While the technology phase has been separated from the assessment and planning stages in the methodology described above, the audit and the mapping of the required specifications are in fact assessment and planning exercises. In fact, it is not uncommon to lump this phase into the assessment and planning phases. In this critical phase, the current technology – infrastructure, hardware, software, capacity, etc. – deployed within the organization is documented. A gap analysis is then performed to determine what is required to deliver the specified functionality in the plan prior to undertaking and vendor evaluations or demos.

By committing to a formal and thorough planning phase, the uncertainty and risk of undertaking large-scale intranet endeavors, often involving multiple stakeholder and user groups inside and outside the organization, is greatly reduced or eliminated. The assessment stage also serves as an important political measure for securing stakeholder buy-in and support. This buy-in is critical for delivering value, motivating use and maximizing return on investment (for a free copy of the white paper Intranet ROI, please email prescient@prescientdigital.com). Most importantly, assessment and planning provide a foundation for creating a sound and leading edge model for the building phases of your intranet.

If the end intranet or portal solution is not acceptable to all groups that will use it, the solution may require reengineering or termination – expending far more time and money than if the intranet was properly planned from the start. As the value of intranets grow so to do user and management scrutiny as well as the required investment to meet demand. If you fail to properly identify your business requirements upfront and assemble the necessary plan to address them your intranet will surely face a slow death. It may take a couple of years, but termination is almost certain and will spur the need for yet another round of costly investment. Worse still, the people who launched and steer the intranet may face the same grim demise.

Case Study
Toronto-based Manulife Financial is a global insurance and financial services company. With its global reach and need to remain competitive, Manulife decided to evolve its current Lotus Notes database system into one that will a true, web-based portal. Before undertaking any coding, design or choosing any software or technology, Manulife undertook a thorough business requirements assessment of their internal environment to serve as the foundation for developing a comprehensive strategic plan. The assessment included internal research and interviews with 35 key stakeholders at Manulife.

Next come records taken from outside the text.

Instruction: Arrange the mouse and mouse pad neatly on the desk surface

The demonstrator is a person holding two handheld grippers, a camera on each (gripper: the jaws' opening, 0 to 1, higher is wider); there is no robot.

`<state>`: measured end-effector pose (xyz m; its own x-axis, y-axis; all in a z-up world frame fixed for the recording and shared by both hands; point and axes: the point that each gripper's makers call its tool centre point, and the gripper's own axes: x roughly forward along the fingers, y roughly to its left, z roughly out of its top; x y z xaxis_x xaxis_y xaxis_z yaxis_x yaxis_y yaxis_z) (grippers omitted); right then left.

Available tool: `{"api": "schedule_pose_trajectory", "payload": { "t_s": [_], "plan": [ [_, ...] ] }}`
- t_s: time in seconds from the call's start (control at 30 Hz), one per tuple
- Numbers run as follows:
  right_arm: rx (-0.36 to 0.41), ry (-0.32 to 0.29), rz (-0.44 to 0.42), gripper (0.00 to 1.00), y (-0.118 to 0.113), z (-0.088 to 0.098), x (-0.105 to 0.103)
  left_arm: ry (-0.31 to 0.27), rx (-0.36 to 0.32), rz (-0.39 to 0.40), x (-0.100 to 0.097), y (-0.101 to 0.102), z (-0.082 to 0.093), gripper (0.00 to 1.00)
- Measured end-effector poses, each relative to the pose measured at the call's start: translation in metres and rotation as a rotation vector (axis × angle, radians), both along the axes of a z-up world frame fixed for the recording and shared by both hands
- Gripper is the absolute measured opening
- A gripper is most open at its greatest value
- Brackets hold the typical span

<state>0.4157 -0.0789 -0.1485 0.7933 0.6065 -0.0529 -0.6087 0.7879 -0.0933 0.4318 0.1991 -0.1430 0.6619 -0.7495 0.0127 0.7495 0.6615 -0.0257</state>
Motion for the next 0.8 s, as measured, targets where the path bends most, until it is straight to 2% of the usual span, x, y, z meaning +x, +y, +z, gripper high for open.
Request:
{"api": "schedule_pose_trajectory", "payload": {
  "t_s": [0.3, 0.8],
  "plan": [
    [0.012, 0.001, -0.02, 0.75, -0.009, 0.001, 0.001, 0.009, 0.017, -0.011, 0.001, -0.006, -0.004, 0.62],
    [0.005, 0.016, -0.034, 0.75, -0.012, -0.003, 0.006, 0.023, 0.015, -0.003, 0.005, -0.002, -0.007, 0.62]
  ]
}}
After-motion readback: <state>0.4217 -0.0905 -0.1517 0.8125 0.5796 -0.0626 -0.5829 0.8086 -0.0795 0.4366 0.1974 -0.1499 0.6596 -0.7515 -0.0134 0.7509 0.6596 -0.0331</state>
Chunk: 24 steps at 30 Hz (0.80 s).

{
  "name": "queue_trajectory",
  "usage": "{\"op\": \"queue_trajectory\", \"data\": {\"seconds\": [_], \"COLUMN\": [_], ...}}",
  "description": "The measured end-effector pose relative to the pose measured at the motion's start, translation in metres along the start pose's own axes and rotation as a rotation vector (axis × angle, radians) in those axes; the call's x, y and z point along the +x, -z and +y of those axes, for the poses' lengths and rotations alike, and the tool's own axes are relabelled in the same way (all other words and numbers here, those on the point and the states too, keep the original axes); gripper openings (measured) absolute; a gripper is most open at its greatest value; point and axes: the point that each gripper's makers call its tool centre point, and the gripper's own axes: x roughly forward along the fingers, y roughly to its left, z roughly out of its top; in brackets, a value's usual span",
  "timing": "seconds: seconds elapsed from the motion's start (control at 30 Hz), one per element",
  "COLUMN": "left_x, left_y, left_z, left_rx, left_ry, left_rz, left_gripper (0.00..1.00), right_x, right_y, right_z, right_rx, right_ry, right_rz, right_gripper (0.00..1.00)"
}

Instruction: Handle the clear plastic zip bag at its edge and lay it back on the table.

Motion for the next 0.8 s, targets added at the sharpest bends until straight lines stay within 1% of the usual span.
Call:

The final Plan served as a strategic and functional blueprint with more than 250 pages and 50 recommendations for the development, governance, and management of the proposed portal. Included in the plan are detailed functional recommendations, the information architecture schematic detailing the portal's navigation, case studies and benchmarks of leading intranet companies, governance and content management recommendations, the portal's creative design, and a business case with a planned return on investment (ROI).

Prior to launching Phase 1.0 of the portal, additional user research was undertaken including a pervasive employee survey (sample: 3500), regional focus groups, and individual usability testing on a portal prototype.

“Ask employees what they want to see on their intranet, and then deliver,"

says Donna Morrison, Vice President Corporate Communications at Manulife, who spent considerable up front time with employee surveys and focus groups to learn what issues needed to be addressed through the Company's first corporate intranet. "Once you've delivered, ask them what they think of what you've done. . . . it not only helps create a better, customer-centric product, it wins over the skeptics, raises awareness, and ultimately begins to shift the culture to one that is more self reliant and more productive."